WHAT IS NEEDED
Output exactly the lines below, starting with the line that has "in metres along" and going on through the line that has "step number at", both included, and no other lines.

THE DATA
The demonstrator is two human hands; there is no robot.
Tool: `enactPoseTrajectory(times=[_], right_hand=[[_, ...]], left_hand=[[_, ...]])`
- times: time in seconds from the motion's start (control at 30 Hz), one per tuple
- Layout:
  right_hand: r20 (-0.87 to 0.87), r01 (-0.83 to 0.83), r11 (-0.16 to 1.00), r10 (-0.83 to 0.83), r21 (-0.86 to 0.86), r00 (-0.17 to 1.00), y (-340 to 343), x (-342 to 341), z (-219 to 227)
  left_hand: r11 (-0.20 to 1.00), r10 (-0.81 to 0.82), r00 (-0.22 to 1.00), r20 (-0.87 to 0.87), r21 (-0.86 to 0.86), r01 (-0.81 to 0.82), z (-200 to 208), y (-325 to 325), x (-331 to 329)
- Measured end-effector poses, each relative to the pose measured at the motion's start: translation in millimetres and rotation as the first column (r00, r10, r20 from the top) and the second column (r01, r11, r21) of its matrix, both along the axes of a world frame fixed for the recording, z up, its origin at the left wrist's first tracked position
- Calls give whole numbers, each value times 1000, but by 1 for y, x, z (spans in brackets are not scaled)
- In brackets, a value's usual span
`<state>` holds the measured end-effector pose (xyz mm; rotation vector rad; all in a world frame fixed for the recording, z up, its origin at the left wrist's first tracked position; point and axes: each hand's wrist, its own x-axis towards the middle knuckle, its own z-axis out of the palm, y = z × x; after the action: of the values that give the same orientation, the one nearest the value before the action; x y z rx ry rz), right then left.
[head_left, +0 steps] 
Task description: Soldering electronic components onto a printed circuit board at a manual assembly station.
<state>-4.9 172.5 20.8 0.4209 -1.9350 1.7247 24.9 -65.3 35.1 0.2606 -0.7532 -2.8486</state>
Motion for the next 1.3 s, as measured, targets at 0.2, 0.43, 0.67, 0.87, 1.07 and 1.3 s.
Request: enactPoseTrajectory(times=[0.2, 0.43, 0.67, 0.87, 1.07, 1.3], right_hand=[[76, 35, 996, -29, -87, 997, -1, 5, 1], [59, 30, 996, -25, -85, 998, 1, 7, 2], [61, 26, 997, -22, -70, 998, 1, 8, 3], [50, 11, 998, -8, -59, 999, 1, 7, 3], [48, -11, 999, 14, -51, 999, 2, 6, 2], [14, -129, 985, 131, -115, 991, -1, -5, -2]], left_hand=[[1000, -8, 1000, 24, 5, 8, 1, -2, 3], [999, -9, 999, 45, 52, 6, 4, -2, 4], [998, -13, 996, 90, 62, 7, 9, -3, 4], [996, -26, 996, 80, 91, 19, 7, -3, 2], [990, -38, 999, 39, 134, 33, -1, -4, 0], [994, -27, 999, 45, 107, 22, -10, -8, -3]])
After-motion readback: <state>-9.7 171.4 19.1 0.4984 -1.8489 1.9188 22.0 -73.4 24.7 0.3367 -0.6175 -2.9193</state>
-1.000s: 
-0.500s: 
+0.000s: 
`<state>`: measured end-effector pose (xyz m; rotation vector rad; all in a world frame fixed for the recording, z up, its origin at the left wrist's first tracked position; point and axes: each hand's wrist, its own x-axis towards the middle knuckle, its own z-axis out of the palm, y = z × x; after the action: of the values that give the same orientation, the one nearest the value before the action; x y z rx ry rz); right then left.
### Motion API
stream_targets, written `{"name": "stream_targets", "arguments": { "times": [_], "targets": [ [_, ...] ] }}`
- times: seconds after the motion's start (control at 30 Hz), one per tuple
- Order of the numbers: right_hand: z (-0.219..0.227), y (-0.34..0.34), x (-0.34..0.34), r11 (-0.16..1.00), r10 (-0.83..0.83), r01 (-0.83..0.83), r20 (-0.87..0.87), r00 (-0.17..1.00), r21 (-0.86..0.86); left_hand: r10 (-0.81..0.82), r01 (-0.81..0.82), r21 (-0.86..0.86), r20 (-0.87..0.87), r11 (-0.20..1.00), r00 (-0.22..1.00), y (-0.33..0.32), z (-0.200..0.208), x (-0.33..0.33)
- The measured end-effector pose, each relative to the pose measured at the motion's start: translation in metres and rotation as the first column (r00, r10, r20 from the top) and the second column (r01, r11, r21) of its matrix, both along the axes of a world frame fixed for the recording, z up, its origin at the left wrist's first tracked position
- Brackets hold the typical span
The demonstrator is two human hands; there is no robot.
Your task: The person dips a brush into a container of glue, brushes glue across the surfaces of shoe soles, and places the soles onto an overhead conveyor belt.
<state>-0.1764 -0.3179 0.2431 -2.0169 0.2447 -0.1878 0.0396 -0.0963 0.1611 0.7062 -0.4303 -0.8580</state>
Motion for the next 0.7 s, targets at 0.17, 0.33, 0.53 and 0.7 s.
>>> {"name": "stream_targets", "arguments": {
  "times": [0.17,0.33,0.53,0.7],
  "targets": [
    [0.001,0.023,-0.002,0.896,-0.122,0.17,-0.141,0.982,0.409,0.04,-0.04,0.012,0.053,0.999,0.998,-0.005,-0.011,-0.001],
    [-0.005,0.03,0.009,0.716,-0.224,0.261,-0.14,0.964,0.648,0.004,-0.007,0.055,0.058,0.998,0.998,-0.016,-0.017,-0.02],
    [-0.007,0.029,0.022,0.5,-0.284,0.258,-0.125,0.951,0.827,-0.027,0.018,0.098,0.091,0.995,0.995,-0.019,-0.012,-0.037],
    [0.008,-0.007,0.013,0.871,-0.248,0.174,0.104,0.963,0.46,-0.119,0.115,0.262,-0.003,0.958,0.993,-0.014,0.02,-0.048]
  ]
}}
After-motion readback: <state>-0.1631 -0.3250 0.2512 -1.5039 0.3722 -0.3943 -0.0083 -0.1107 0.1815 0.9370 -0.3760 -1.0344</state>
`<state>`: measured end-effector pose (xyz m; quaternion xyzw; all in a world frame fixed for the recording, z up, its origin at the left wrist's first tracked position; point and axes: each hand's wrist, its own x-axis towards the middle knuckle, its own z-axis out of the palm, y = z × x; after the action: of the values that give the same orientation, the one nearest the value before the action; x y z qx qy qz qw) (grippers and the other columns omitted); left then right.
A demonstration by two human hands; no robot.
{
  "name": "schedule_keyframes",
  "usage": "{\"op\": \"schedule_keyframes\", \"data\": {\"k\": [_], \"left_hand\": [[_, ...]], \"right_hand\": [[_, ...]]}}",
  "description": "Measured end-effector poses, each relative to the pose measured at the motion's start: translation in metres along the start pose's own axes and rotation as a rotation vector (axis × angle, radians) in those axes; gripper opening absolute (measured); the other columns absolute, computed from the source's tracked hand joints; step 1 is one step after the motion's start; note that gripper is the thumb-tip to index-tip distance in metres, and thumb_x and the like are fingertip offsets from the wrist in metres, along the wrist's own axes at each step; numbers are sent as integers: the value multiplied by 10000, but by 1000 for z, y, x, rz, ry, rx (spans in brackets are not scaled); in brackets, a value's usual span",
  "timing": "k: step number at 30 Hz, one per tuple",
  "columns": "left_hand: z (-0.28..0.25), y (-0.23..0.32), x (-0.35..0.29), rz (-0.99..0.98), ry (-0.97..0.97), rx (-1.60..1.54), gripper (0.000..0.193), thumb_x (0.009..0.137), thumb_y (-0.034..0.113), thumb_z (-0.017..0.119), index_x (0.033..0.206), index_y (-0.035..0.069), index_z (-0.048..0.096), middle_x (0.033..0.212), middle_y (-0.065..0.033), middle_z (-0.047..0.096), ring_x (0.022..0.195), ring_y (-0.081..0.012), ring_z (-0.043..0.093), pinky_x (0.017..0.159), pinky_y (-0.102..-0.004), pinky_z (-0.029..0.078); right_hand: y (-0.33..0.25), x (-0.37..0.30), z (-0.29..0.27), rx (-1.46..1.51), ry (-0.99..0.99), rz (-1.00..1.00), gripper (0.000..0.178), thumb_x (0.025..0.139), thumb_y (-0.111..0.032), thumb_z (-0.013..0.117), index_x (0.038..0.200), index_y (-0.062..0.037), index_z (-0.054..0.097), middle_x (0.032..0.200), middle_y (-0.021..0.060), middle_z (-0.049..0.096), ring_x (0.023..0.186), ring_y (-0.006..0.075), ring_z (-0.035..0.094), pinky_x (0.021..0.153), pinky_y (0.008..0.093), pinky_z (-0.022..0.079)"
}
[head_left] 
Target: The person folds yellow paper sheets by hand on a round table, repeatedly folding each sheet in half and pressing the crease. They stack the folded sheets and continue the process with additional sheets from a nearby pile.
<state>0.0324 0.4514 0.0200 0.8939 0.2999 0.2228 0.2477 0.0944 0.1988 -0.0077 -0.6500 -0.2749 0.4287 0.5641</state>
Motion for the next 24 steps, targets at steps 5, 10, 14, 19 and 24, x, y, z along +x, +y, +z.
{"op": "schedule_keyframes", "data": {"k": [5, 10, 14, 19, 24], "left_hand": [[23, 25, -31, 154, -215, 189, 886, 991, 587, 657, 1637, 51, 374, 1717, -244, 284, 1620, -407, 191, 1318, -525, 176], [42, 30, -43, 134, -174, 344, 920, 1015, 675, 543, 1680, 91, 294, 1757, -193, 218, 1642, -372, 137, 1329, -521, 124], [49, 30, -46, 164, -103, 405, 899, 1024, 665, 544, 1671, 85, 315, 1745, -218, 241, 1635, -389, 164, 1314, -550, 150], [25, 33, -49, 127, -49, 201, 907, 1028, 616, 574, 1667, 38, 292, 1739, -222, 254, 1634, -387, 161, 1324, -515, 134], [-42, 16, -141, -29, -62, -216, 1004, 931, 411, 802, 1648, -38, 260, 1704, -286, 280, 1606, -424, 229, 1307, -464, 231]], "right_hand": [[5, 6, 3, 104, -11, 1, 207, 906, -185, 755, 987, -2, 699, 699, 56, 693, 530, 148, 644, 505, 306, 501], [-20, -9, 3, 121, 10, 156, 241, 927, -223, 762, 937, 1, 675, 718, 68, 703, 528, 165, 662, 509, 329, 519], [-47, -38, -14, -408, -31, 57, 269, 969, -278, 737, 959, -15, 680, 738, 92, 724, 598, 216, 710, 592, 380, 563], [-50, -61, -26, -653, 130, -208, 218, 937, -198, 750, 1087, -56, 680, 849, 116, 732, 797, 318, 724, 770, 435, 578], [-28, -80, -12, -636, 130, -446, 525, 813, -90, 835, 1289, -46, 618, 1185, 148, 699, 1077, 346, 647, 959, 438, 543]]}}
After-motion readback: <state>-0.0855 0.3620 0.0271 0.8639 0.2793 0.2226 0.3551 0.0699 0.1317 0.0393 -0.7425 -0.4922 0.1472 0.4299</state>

EXERCISE RESPONSE
  "description": "Measured end-effector poses, each relative to the pose measured at the motion's start: translation in metres along the start pose's own axes and rotation as a rotation vector (axis × angle, radians) in those axes; gripper opening absolute (measured); the other columns absolute, computed from the source's tracked hand joints; step 1 is one step after the motion's start; note that gripper is the thumb-tip to index-tip distance in metres, and thumb_x and the like are fingertip offsets from the wrist in metres, along the wrist's own axes at each step; numbers are sent as integers: the value multiplied by 10000, but by 1000 for z, y, x, rz, ry, rx (spans in brackets are not scaled); in brackets, a value's usual span",
  "timing": "k: step number at 30 Hz, one per tuple",

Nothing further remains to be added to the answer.